Sometimes, it's hard finding meaning to the things I do here. I know that I'm supposed to be at college to learn and get an education-and I am doing a lot of both- but its hard for me to feel okay with myself doing that given my own provenance and the realities-and difficulties- of home. Life at college is incredibly detached from reality in a very troubling way. I know that this sort of detachment is necessary for students to focus on their studies and learning, but it often comes at the expense of many more important things. St. Louis and Wash U are a great example of an isolated education taking place amid a place yearning for interaction, engagement, and an education of its own. And I guess that's part of the problem. Because having the time and leisure available to pursue an academic education is a privilege ascribed mainly to the upper classes, it is the culture of these upper classes that defines and describes the college experience. And it's this sort of culture-one that can value isolation and knowledge above dialogue and community- that can cause its students to lose sight of the world beyond their windows.

Basically, I feel as if I have become sedated by idealized notions of becoming educated and well-versed in the cultural practices a college education affords me. I have been neglecting and forgetting home and what that means to me. I don't know if that's okay. Well, I know it isn't. This has left me feeling unsatisfied with my life here and I wonder if I am indeed wasting my time or not.

Because, really, I'm not here for an education. This place and whatever degrees and social circles it affords me are but a means to an end. I love learning things about the world and life, but that's a hobby and i used it as an excuse to get. College, for me, is about coming up, taking a piece of life for myself, and returning home to share it.Learning and an education are potent instruments of change and that's what I intend to use them for. And in that way, there is a sense of urgency to what I am doing, a desperate need to get through the formalities of this education so that I can begin to affect my surroundings, situations, and the world, as a whole. Waiting is the most frustrating aspect of being here.

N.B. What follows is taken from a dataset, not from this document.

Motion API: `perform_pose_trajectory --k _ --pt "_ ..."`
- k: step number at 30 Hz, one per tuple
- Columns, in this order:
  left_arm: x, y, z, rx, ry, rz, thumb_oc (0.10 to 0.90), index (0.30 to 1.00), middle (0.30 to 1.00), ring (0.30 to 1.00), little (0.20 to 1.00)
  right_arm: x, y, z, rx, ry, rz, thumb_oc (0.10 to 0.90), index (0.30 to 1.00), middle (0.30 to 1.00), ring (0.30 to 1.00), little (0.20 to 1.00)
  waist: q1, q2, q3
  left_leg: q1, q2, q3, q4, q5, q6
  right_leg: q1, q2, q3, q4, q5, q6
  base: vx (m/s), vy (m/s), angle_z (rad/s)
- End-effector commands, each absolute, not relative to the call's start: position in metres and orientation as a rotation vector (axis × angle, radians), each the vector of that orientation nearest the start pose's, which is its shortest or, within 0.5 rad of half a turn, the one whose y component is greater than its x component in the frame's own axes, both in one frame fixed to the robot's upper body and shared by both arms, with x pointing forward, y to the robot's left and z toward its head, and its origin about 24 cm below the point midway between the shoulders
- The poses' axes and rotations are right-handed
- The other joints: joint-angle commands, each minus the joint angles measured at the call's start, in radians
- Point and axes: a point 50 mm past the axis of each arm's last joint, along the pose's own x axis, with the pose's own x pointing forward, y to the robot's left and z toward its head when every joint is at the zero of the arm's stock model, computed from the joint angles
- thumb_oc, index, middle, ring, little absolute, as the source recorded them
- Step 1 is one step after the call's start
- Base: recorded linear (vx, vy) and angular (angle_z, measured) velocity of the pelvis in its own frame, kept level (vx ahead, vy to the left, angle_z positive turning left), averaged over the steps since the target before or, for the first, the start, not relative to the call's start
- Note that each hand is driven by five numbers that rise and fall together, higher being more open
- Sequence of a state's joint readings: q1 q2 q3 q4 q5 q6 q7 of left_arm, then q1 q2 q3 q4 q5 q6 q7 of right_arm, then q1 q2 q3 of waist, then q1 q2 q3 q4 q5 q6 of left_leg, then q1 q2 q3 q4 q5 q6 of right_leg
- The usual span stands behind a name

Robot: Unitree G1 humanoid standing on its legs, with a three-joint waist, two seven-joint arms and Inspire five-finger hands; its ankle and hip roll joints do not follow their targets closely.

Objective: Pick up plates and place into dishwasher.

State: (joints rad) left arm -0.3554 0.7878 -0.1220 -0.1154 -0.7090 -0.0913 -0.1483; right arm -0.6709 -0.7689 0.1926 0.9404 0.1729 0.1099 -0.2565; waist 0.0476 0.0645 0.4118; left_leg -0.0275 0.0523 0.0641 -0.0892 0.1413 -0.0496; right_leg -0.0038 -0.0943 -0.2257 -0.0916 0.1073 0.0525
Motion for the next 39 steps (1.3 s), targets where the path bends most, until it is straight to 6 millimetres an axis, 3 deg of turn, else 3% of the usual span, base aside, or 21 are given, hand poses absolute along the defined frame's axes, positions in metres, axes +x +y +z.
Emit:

But at the same time, I am lured and tempted by the comfort associated with the quiet life of academia. So I spend my time and money pondering and reading, writing and listening, looking and drawing all the while feeling like I'm not doing much of anything at all. I come home and I have little to show for my time away other than knowledge. You cannot put a price on knowledge, true, but its clear to everyone who goes to college, that really, you can. So that's when I begin to wonder if its worth it. That's when I begin to wonder if my education with worth my own time and the money others spend on it.

Maybe I'm supposed to struggle with this sort of thing. I did, after all, leave home in order to gain a better appreciation for the people, places, and things I had been taking for granted. And nothing serves as a better way of figuring our who you are than being surrounded by kinds of people you definitely know you aren't. But I wish my life here was a bit more grounded.

Upcycle, please

Antonio

1 comment:

Matt said...

Ahh, junior year disillusionment. At times I feel as though my life is on the b-side of the vinyl and the album is ready to be flipped. Other times I think I can listen to white noise just a bit longer.

In a roundabout way of saying it, I empathize with you post.